In the 2007 Consiglio di Stato election, 1 blank ballot was cast, leaving 67 valid ballots in the election. The most popular party was the PPD which received 18 or 26.9% of the vote. The next three most popular parties were; the PS (with 17 or 25.4%), the SSI (with 13 or 19.4%) and the PLRT (with 12 or 17.9%).

==Economy==
As of In 2007 2007, Sant'Abbondio had an unemployment rate of 0.57%. As of 2005, there were people employed in the primary economic sector and about businesses involved in this sector. 2 people were employed in the secondary sector and there were 2 businesses in this sector. 5 people were employed in the tertiary sector, with 2 businesses in this sector. There were 56 residents of the village who were employed in some capacity, of which females made up 46.4% of the workforce.

In 2000, there were 5 workers who commuted into the village and 36 workers who commuted away. The village is a net exporter of workers, with about 7.2 workers leaving the village for every one entering. Of the working population, 5.4% used public transportation to get to work, and 66.1% used a private car. As of 2009, there were 2 hotels in Sant'Abbondio.

==Religion==
From the 2000 census, 69 or 56.1% were Roman Catholic, while 27 or 22.0% belonged to the Swiss Reformed Church. There are 13 individuals (or about 10.57% of the population) who belong to another church (not listed on the census), and 14 individuals (or about 11.38% of the population) did not answer the question.

==Education==
The entire Swiss population is generally well educated. In Sant'Abbondio about 74.3% of the population (between age 25 and 64) have completed either non-mandatory upper secondary education or additional higher education (either University or a Fachhochschule).

In Sant'Abbondio there were a total of 13 students (As of 2009). The Ticino education system provides up to three years of non-mandatory kindergarten and in Sant'Abbondio there were 3 children in kindergarten. The primary school program lasts for five years. In the village, 5 students attended the standard primary schools. In the lower secondary school system, students either attend a two-year middle school followed by a two-year pre-apprenticeship or they attend a four-year program to prepare for higher education. There were 2 students in the two-year middle school and 1 in their pre-apprenticeship, while 0 students were in the four-year advanced program.
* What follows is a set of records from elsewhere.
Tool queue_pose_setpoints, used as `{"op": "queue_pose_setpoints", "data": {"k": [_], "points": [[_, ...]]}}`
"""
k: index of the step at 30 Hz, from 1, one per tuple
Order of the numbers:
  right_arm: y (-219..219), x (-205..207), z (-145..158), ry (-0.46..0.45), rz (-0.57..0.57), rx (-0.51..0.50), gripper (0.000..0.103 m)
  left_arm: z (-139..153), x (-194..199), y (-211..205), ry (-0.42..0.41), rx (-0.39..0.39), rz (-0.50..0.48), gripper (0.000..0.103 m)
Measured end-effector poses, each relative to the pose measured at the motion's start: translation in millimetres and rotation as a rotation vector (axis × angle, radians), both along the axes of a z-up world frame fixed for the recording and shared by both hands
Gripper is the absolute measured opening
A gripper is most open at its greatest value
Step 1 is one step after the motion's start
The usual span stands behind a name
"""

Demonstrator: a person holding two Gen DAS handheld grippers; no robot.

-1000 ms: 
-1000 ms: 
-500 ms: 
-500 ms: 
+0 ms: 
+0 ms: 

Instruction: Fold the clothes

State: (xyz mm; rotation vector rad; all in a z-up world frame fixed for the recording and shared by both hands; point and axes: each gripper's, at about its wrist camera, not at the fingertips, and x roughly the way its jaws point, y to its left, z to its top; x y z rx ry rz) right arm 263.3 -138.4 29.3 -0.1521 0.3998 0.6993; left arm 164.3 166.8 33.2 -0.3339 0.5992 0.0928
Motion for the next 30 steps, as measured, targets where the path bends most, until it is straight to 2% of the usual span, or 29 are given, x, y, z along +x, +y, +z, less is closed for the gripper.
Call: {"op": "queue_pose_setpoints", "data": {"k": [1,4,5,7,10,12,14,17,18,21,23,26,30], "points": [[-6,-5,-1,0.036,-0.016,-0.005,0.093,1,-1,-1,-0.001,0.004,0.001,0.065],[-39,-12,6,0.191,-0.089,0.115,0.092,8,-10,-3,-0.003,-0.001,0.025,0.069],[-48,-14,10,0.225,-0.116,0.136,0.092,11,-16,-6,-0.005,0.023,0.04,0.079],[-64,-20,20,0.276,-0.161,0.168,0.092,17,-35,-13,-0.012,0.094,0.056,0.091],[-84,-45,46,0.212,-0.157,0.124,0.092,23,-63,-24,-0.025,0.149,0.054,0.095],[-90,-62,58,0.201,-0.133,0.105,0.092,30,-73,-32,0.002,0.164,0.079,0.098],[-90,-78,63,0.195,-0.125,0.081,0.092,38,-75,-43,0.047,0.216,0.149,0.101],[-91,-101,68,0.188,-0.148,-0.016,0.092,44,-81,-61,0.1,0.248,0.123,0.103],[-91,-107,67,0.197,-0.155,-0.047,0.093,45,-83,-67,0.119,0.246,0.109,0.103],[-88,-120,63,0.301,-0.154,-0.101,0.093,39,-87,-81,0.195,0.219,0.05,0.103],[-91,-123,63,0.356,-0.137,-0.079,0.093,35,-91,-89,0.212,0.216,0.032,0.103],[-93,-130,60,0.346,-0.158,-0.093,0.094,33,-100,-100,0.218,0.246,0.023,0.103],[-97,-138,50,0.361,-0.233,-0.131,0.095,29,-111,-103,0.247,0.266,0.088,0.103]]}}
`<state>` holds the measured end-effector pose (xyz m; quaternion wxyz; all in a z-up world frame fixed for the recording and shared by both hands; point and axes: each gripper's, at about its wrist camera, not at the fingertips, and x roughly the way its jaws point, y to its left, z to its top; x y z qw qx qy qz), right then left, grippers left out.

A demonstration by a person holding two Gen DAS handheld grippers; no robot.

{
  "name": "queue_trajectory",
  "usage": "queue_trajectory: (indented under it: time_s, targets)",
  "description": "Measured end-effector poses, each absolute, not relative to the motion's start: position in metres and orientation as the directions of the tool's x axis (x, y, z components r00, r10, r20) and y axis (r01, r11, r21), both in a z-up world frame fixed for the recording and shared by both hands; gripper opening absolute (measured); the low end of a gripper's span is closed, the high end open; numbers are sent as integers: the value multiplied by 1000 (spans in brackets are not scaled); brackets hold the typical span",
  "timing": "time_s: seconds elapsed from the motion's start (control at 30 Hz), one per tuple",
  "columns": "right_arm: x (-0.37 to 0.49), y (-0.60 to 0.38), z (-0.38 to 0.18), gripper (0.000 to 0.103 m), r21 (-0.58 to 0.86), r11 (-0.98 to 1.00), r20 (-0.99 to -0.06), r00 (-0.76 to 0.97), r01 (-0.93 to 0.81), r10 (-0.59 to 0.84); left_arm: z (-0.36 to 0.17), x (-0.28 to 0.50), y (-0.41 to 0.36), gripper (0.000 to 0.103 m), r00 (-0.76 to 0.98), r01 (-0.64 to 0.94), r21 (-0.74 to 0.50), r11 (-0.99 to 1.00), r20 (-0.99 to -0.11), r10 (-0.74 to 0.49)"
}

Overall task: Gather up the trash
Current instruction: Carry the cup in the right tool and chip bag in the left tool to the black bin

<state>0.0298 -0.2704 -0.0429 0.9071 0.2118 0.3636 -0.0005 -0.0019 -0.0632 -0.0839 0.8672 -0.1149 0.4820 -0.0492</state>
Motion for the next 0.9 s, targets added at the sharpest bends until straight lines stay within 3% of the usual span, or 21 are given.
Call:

The upper secondary school includes several options, but at the end of the upper secondary program, a student will be prepared to enter a trade or to continue on to a university or college. In Ticino, vocational students may either attend school while working on their internship or apprenticeship (which takes three or four years) or may attend school followed by an internship or apprenticeship (which takes one year as a full-time student or one and a half to two years as a part-time student). There were 0 vocational students who were attending school full-time and 1 who attend part-time.

The professional program lasts three years and prepares a student for a job in engineering, nursing, computer science, business, tourism and similar fields. There was 1 student in the professional program.

As of 2000, there were 8 students from Sant'Abbondio who attended schools outside the village.